Affiliation:
1. Bima Regional Public Hospital, West Nusa Tenggara, Indonesia
2. Kanjuruhan General Hospital, East Java, Indonesia
3. Department of Cardiology and Vascular Medicine, Diagram Heart Hospital, West Java, Indonesia
4. Faculty of Medicine, Universitas Muhammadiyah Prof. Dr. Hamka, Tangerang, Indonesia
Abstract
Background:
Asia has the highest cardiovascular disease mortality worldwide, with most of these deaths occurring in low-income developing countries (lower- and middle-income countries [LMIC]). When compounded with issues in LMICs, such as minimal health resources and inadequate access to health facilities, these challenges make early detection efforts utilizing sophisticated diagnostic tools challenging. Earlobe crusade (ELC), an atherosclerosis marker, is the solution.
Objective:
This research assessed the relationship between ELC and coronary artery disease (CAD) evidenced by coronary angiography (CAD-CAG-confirmed) in LMIC Asian populations.
Methods:
This study followed the Preferred Reporting Items for Systematic Review and Meta-Analysis approach to identify studies on the connection between ELC and CAD-CAG-confirmed in LMIC Asian populations. LMIC classification in Asia based on World Bank statistical data through 2021. This study searched MEDLINE, Embase, ProQuest, and Scopus using population, intervention, comparison, and outcome criteria. Then, the risk of bias and diagnostic value was evaluated.
Results:
This systematic review found six articles with 1657 participants.
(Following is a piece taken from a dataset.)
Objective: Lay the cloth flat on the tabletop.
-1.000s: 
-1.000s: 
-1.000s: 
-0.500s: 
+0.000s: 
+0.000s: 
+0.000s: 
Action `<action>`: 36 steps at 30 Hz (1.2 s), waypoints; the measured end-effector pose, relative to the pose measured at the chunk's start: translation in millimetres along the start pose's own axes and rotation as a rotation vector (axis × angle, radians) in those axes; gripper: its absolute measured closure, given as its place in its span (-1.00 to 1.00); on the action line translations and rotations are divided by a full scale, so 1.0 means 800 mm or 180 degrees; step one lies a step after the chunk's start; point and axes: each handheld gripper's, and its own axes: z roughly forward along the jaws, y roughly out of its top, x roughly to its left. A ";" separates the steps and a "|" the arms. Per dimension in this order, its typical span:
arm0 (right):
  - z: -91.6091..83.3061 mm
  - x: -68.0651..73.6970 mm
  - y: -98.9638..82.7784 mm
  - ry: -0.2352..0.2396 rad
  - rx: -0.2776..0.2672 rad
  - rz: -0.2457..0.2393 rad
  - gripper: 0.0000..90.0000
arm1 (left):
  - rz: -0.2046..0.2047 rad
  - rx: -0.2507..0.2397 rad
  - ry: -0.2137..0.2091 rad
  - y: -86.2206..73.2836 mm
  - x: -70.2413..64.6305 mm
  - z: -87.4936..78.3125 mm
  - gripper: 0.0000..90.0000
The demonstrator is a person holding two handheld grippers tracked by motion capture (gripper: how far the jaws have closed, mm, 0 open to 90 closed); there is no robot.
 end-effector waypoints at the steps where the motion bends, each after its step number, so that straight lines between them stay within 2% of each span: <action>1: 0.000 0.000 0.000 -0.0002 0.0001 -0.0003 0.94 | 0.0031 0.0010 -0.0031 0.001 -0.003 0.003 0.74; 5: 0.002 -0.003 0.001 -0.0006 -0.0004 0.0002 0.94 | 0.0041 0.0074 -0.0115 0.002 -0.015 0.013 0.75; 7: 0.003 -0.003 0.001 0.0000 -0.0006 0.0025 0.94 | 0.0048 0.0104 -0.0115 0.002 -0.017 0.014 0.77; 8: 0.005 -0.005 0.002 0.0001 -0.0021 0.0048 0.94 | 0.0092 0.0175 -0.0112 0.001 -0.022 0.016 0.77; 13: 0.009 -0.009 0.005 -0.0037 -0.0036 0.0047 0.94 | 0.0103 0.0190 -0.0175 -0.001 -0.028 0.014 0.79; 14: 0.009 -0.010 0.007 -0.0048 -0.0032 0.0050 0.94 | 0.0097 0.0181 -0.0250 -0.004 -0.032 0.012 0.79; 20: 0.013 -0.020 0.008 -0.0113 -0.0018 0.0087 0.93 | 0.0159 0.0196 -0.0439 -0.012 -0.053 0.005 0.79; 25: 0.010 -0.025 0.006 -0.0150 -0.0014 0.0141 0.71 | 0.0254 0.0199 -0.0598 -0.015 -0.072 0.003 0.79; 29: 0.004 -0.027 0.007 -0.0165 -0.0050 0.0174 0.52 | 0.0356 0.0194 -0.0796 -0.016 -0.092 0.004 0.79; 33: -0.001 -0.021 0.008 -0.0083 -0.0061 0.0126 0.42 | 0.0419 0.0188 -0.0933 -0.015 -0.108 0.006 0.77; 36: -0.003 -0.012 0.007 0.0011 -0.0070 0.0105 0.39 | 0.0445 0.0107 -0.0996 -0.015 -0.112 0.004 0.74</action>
All studies showed a significant relationship between the presence of ELC and CAD. ELC diagnostic values for CAD, sensitivity 74%–98%, and specificity 52.5%–91.49%. Several multivariate regression analysis studies showed that ELC was independently associated with CAD.
Conclusion:
The ELC examination is the best option for CAD screening in countries with limited resources and health facilities. ELC is straightforward, affordable, and valuable as a CAD diagnostic marker.